Кузьма замолчал. Огийченко вытащил из мешка сало и хлеб, нарезал ломтями, пригласил Буревого. На Развильной напоили лошадей, снова завели в вагоны, помогли дневальным выбросить навоз.
От станицы Ея начинался Кубанский край. Просторней голубело небо. Калмыцкие и ставропольские степи сменились сочными отавами брицы и светло-зелеными озимыми полями. Зачастили лески, курганы, и вдоль полосы отчуждения, в промежутках щитов снегозадержателей, бежали рощицы южных деревьев.
От Тихорецкой эшелоны повернули на Кавказскую. Станичники снова увидели глинистые обрывы великого крутояра. Извилистую Кубань, пожелтевшие леса левобережья. Казаки грудились у дверных засовов, отполированных локтями десятков тысяч солдат, и молча вглядывались туда, где в тусклом подрагивании испарений угадывались их родные станицы. У переездов стояли сторожихи с зелеными флажками, а у полосатых шлагбаумов пережидали мажары, набитые арбузами, оранжевыми и сизыми тыквами и дынями-последышами. В темнеющие поля убегали промятые колесами дороги. Казаки, уставшие от беспросветной войны, тосковали по настоящей крестьянской работе. Крепкие и здоровые, они были безжалостно оторваны и от своих загонов и от теплоты семей. Их разлучили слишком надолго, и каждому хотелось отдохнуть от убийств, заняться привычным трудом.

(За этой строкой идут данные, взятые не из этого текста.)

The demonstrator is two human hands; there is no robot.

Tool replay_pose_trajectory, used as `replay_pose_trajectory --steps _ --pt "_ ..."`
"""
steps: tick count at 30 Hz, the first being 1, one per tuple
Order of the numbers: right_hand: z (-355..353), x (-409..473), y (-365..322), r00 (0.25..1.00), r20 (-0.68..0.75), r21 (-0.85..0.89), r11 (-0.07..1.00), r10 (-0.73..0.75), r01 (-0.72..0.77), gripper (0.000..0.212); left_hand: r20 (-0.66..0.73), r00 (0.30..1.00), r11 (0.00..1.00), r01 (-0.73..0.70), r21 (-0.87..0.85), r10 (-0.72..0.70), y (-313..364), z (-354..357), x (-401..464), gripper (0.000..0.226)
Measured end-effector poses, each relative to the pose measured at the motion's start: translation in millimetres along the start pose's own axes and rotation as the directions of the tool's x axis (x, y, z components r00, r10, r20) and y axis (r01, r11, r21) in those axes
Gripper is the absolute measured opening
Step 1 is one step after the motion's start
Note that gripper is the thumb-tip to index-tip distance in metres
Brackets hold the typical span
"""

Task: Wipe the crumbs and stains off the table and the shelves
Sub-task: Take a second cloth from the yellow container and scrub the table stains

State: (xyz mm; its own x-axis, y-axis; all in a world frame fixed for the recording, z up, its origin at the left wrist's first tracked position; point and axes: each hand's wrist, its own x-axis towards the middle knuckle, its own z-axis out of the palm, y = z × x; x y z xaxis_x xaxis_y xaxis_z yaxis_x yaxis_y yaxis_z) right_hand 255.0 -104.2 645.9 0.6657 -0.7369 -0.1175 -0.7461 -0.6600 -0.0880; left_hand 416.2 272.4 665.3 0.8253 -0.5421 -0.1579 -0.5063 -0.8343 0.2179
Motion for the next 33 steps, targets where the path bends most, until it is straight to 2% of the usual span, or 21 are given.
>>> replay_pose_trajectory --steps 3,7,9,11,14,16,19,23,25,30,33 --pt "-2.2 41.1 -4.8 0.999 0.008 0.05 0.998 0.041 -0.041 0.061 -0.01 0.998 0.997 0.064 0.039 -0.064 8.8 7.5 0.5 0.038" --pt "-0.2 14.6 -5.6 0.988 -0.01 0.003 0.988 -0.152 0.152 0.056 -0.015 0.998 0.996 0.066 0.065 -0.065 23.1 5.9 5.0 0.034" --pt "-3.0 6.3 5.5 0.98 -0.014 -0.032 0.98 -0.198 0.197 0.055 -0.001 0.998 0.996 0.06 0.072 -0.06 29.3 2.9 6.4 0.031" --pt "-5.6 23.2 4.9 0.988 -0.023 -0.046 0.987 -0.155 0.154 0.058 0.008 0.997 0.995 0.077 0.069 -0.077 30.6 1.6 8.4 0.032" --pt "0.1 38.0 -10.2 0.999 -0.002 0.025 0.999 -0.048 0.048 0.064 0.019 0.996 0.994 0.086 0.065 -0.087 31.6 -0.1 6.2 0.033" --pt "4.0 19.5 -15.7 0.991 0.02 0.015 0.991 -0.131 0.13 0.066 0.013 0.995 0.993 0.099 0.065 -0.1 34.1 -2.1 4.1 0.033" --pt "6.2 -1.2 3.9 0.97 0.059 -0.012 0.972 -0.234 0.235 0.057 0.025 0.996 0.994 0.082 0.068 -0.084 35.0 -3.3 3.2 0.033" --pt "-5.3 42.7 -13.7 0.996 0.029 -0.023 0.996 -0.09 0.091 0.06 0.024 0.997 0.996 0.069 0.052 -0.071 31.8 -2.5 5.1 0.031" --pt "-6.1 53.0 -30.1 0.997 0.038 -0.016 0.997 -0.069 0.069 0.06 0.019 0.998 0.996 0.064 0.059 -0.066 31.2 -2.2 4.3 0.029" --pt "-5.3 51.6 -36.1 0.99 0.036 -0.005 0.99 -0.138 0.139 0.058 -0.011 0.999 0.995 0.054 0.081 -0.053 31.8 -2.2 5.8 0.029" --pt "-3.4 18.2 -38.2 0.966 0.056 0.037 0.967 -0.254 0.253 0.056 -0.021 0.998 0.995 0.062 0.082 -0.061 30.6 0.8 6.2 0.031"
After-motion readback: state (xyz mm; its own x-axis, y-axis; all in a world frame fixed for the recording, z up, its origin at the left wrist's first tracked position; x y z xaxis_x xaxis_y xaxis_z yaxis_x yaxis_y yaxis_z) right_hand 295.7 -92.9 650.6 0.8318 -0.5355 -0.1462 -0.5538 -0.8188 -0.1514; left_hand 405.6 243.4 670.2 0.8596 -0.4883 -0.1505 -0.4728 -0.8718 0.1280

Кто-то затянул хорошим, чистым голосом:
Ой да разродимая моя сторонка, ой да когда ж вновь увижу я тебя? Ой да вновь увижу я, да вновь услышу, да ой, да я на зорьке, и-эх соловья.Казаки подхватили песню.
Вновь увижу, ой да вновь услышу, да ой, да на зорьке, эх, соловья. Ой да разродимая, ой да я, маманя, да не печалься дюже, эх, обо мне. Разродимая моя маманя, да ой, да не печалься дюже, эх, обо мне, Ой да не все же, да наши товарищи, да ой, да умирают на войне.